The withdrawal which has thus brought the number of the body’s shareholders to ten
The 12 states that are fully and partially sharia compliant are Kano, Jigawa, Katsina, Sokoto, Zamfara, Kebbi, and Borno. Others are Yobe, Bauchi, Gombe, Kaduna and Niger. The remaining 24 states and the Federal Capital Territory (FCT), Abuja are not.
Surprisingly however, the report noted that as at date, the CBN has not displayed the share certificate to this equity investment or the number of shares allotted.
“The right of the CBN to this investment may be challenged and consequently lead to a risk of disagreement or litigation by the organization”.
Nigeria’s population according to the official 2006 census figures by the National Population Commission (NPC) put the country at 140 million of which the 12 Muslim dominated states accounted for 53,240,321.
The report which underlines weak corporate governance in the apex bank shows that some its financial statements and transactions such as the N743 million are not discussed by the Board’s Audit and Risk Management Committee.
“A number of transactions and events, of financial nature, were carried out without board’s approval (as no Board approvals were provided as requested), this shows a very weak corporate governance at the CBN and a clear evidence that statutorily allowing the CBN Governor to be both the Chief Executive Officer of the Bank as well as the Chairman of the Board is the highest error made in the conception of the CBN Act, 2007”.
The report cited the board approval for the N743 billion equity investment in the shares of the IILM which is also not provided. “The share certificate is also to be provided as it seems that Section 34 of the CBN Act, 2007 has been violated”.
This, according to the report is contrary to section 3(b) of the CBN Act, 2007 which requires that issues like such be considered by the board and decisions taken.
“Accounting issues identified usually lead to adjustment in the Financial Statements before the approval of the Board is secured on the accounts (a number of issues on the draft management letter can testify to this)”.
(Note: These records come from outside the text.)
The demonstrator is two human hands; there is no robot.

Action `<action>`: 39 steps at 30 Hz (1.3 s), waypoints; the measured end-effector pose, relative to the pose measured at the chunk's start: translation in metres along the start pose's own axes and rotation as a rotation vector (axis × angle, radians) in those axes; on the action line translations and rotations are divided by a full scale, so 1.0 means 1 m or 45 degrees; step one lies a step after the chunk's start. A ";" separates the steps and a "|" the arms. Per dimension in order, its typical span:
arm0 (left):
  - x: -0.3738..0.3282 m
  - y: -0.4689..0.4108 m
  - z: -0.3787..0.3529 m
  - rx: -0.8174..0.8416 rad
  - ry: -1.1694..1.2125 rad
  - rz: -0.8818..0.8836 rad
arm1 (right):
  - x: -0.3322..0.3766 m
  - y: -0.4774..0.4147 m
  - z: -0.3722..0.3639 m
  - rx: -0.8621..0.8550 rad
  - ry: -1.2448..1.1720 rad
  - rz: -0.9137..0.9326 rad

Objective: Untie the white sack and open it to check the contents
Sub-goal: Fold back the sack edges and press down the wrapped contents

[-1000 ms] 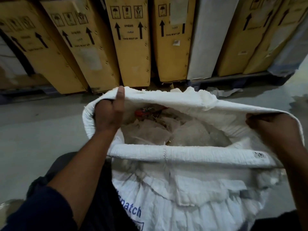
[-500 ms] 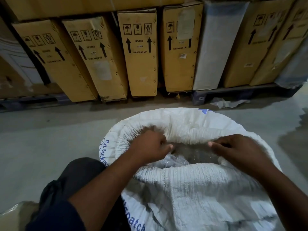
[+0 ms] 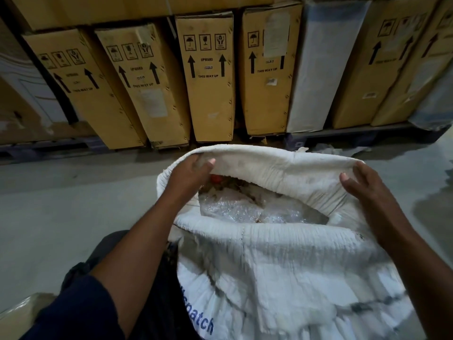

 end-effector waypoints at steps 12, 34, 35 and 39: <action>-0.024 0.113 -0.053 0.764 -1.351 -0.477 | 0.031 0.061 -0.050 0.657 0.835 0.551; 0.007 0.091 -0.032 0.713 -0.969 -0.038 | -0.026 0.050 -0.042 0.490 0.743 0.121; 0.012 0.083 -0.027 0.651 -0.749 0.015 | -0.026 0.045 -0.036 0.396 0.739 0.120; 0.007 0.058 -0.016 0.423 0.156 0.190 | -0.018 0.029 -0.025 0.130 0.553 0.221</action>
Point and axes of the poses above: each hand's wrist, its own y-axis away from the middle knuckle, its own z-axis out of the back of the hand, x = y × z, the point moved 2 cm from there along -y, towards the middle knuckle, and after that the axes turned 2 degrees about y, right-handed, at the moved point
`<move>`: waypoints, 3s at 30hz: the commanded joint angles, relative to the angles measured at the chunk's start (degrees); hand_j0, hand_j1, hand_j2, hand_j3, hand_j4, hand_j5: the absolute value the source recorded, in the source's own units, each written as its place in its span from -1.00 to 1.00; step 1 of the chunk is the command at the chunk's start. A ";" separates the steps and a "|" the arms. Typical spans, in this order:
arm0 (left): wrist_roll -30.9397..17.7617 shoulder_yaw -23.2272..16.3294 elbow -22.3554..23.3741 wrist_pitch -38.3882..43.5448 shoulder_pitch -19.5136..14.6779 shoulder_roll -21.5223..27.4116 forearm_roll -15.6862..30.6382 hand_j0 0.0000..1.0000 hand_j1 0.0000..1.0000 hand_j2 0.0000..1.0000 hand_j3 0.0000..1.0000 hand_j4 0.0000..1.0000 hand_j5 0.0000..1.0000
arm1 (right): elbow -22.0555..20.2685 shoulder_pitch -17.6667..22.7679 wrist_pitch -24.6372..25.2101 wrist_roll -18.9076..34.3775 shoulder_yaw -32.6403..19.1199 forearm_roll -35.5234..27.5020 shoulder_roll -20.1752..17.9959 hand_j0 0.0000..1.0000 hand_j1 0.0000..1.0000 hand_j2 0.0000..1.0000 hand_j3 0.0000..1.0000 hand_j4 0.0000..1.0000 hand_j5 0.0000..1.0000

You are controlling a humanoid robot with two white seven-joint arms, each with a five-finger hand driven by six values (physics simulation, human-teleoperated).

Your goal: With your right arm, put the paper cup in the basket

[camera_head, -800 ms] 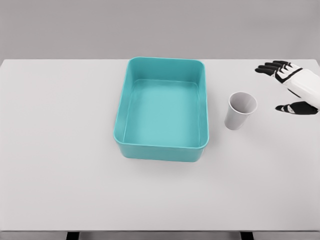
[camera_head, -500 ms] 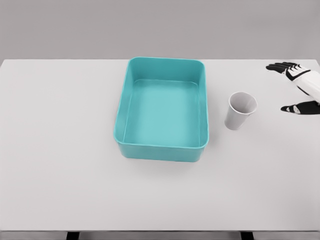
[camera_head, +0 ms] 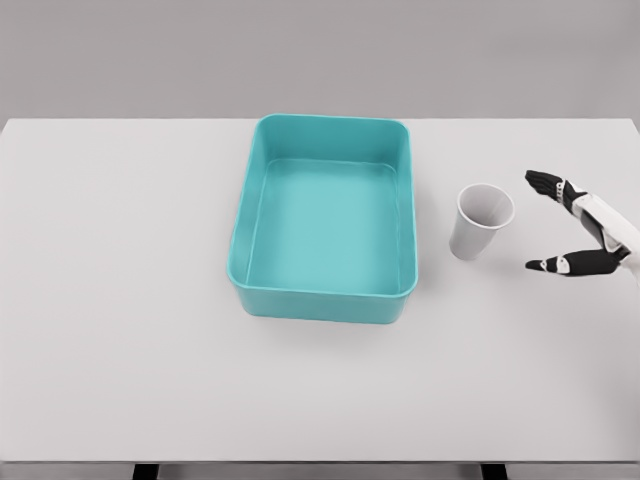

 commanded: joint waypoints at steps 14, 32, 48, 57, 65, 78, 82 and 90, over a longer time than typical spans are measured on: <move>-0.01 0.00 -0.01 0.00 0.00 0.00 0.01 1.00 1.00 1.00 1.00 1.00 1.00 | 4.90 -0.79 0.04 -0.03 4.97 -12.09 6.06 1.00 1.00 1.00 1.00 1.00 1.00; -0.01 0.00 -0.01 0.00 0.00 0.00 0.01 1.00 1.00 1.00 1.00 1.00 1.00 | 4.64 -3.34 0.04 -0.03 6.82 -12.97 8.35 1.00 1.00 1.00 1.00 1.00 1.00; -0.01 0.00 -0.01 0.00 0.00 0.00 0.01 1.00 1.00 1.00 1.00 1.00 1.00 | 2.97 -4.31 0.04 -0.03 8.31 -12.97 8.35 1.00 1.00 1.00 1.00 1.00 1.00; -0.01 0.00 -0.01 0.00 0.00 0.00 0.01 1.00 1.00 1.00 1.00 1.00 1.00 | 2.17 -5.01 0.04 -0.03 8.31 -12.88 8.52 1.00 1.00 1.00 1.00 1.00 1.00; -0.01 0.00 -0.01 0.00 0.00 0.00 0.01 1.00 1.00 1.00 1.00 1.00 1.00 | 2.09 -5.62 0.04 -0.03 8.40 -12.88 8.79 1.00 1.00 1.00 1.00 1.00 1.00; -0.01 0.00 -0.01 0.00 0.00 0.00 0.01 1.00 1.00 1.00 1.00 1.00 1.00 | 2.17 -6.24 0.04 -0.03 9.02 -12.62 8.70 0.68 0.68 0.68 0.68 0.68 0.68; -0.01 0.00 -0.01 0.00 0.00 0.00 0.01 1.00 1.00 1.00 1.00 1.00 1.00 | 2.17 -6.24 0.04 -0.03 9.02 -12.53 8.61 0.38 0.38 0.38 0.38 0.38 0.38; -0.01 0.00 -0.01 0.00 0.00 0.00 0.01 1.00 1.00 1.00 1.00 1.00 1.00 | 1.38 -6.68 0.04 -0.03 9.10 -12.35 8.44 0.19 0.19 0.19 0.19 0.19 0.19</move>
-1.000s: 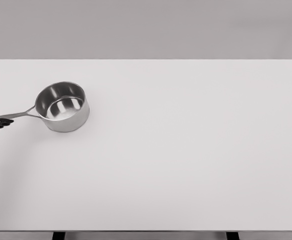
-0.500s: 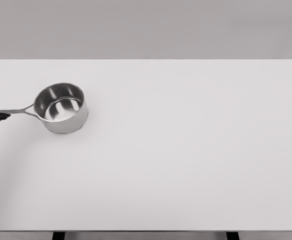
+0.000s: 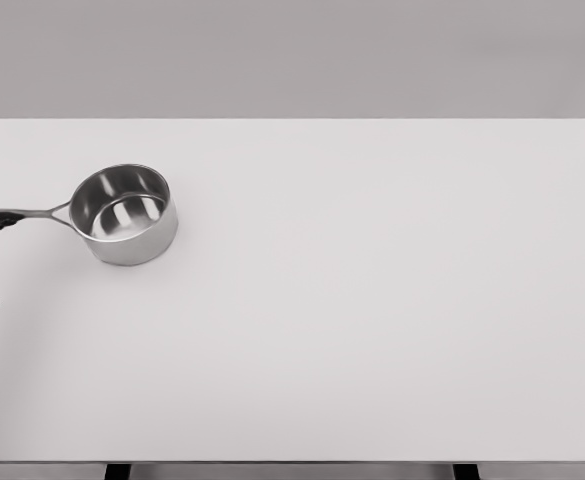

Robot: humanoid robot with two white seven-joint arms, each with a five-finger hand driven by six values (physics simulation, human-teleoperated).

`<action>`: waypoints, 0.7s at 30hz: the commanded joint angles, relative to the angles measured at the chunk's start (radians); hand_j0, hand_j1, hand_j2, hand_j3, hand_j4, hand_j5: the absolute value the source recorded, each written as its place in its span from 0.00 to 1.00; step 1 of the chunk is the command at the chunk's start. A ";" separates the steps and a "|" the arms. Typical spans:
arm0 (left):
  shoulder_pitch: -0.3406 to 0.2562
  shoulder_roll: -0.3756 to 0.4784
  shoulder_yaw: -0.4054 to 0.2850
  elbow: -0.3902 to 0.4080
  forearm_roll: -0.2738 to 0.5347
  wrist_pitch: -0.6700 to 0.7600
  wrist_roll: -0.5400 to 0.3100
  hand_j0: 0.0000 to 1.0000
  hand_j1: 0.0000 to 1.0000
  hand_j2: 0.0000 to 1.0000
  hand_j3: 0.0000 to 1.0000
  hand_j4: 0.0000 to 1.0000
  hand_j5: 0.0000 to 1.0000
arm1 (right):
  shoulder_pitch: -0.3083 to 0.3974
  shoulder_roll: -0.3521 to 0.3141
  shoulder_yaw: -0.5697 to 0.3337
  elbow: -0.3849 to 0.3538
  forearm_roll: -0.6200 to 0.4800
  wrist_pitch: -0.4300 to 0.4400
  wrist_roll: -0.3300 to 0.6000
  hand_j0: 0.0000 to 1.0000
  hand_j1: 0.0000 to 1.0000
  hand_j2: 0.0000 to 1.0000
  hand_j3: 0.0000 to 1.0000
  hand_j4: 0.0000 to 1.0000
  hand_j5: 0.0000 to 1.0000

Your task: Rotate pot handle

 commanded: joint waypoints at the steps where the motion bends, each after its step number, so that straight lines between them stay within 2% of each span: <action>1: -0.002 -0.017 0.000 0.006 -0.015 0.000 0.000 1.00 1.00 1.00 1.00 1.00 1.00 | 0.000 0.000 0.001 0.000 0.000 0.000 0.000 1.00 1.00 1.00 1.00 1.00 1.00; 12: -0.035 -0.041 -0.001 0.019 -0.022 0.000 -0.004 1.00 1.00 1.00 1.00 1.00 1.00 | 0.000 0.000 -0.001 0.000 0.000 0.000 0.000 1.00 1.00 1.00 1.00 1.00 1.00; 21: -0.028 -0.049 -0.010 0.022 -0.022 -0.002 -0.005 1.00 1.00 1.00 1.00 1.00 1.00 | 0.000 0.000 0.001 0.000 0.000 0.000 0.000 1.00 1.00 1.00 1.00 1.00 1.00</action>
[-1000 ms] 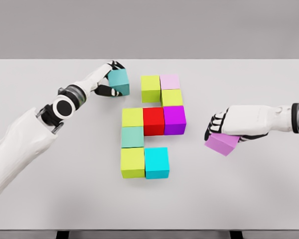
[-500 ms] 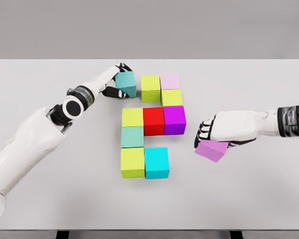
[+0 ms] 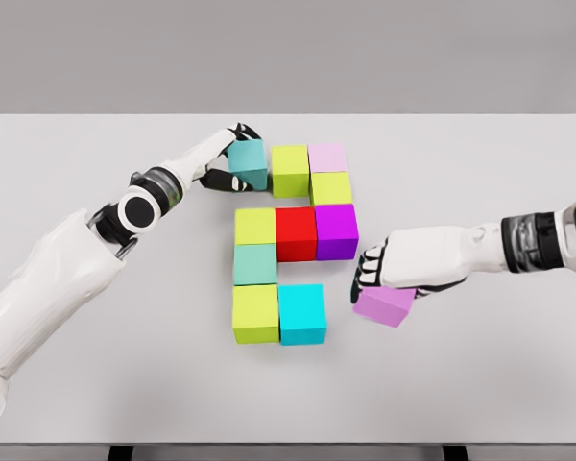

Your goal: Assemble the squares on the desktop into the number 2

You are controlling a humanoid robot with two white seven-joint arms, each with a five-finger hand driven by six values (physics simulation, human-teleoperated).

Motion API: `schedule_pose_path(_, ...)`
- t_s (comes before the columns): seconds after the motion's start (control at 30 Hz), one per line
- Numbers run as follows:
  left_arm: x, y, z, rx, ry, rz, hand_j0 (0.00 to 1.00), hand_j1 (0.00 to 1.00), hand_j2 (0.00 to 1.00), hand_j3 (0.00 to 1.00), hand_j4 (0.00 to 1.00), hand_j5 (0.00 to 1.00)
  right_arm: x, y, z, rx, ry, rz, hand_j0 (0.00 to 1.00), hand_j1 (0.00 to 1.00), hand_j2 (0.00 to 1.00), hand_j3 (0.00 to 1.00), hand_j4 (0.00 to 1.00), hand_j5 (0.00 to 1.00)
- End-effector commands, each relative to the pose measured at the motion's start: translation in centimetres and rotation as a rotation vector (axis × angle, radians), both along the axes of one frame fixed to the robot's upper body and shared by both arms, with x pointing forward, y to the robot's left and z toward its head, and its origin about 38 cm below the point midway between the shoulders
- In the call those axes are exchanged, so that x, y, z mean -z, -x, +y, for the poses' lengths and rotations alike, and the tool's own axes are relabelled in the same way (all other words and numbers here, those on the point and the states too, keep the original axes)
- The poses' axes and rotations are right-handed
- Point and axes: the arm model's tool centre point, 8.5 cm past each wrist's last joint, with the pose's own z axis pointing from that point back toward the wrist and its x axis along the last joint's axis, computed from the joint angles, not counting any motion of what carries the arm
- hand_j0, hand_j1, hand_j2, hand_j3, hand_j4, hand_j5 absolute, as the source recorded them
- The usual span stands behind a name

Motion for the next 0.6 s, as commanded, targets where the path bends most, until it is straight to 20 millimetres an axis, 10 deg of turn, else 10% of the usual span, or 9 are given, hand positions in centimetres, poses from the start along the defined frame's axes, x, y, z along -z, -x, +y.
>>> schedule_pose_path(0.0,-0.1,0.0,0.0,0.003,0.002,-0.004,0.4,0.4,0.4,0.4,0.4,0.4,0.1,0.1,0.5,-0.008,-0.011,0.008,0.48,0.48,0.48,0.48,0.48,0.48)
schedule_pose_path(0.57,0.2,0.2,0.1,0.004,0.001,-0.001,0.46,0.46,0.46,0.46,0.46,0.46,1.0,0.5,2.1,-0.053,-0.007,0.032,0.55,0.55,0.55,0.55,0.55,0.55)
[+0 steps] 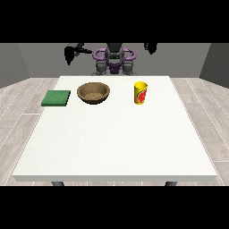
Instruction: Pick the cup and pour the ball into the bowl, then pick the bowl and place it on the pad
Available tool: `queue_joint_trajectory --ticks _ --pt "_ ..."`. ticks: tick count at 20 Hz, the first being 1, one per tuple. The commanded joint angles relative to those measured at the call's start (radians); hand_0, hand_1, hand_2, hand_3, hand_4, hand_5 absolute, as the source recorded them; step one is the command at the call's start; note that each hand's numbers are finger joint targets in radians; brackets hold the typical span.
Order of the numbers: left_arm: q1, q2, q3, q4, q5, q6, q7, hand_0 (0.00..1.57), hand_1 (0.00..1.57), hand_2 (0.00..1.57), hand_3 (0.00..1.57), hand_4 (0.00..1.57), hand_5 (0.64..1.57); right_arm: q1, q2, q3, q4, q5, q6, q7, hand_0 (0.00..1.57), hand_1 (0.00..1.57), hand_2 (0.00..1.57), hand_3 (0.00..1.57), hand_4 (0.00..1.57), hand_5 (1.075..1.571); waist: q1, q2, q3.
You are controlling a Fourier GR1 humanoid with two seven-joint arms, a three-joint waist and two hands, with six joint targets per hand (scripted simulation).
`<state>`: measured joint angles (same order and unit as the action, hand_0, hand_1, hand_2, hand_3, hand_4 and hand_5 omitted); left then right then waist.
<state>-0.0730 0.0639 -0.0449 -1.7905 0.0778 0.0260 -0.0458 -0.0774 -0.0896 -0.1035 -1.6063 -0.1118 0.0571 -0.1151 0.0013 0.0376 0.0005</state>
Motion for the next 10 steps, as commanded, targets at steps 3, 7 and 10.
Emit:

“Since this was not the case, it means that the financial statements submitted to Your Excellency by the Governor of the CBN was not approved by the governing Board of the Bank”.
Reuters in one of its repot noted that since its inception, the IILM has had to grapple with the laws of the many jurisdictions to which it wishes to cater, quoting its chief executive at the time, Mahmoud AbuShamma. AbuShamma was hired in 2011 on a three-year contract from HSBC in Dubai.
A few weeks after the interview, Reuters noted that AbuShamma was replaced by Rifaat Ahmed Abdel Karim, former secretary-general of the Malaysia-based Islamic Financial Services Board, a standard-setting body for the global industry.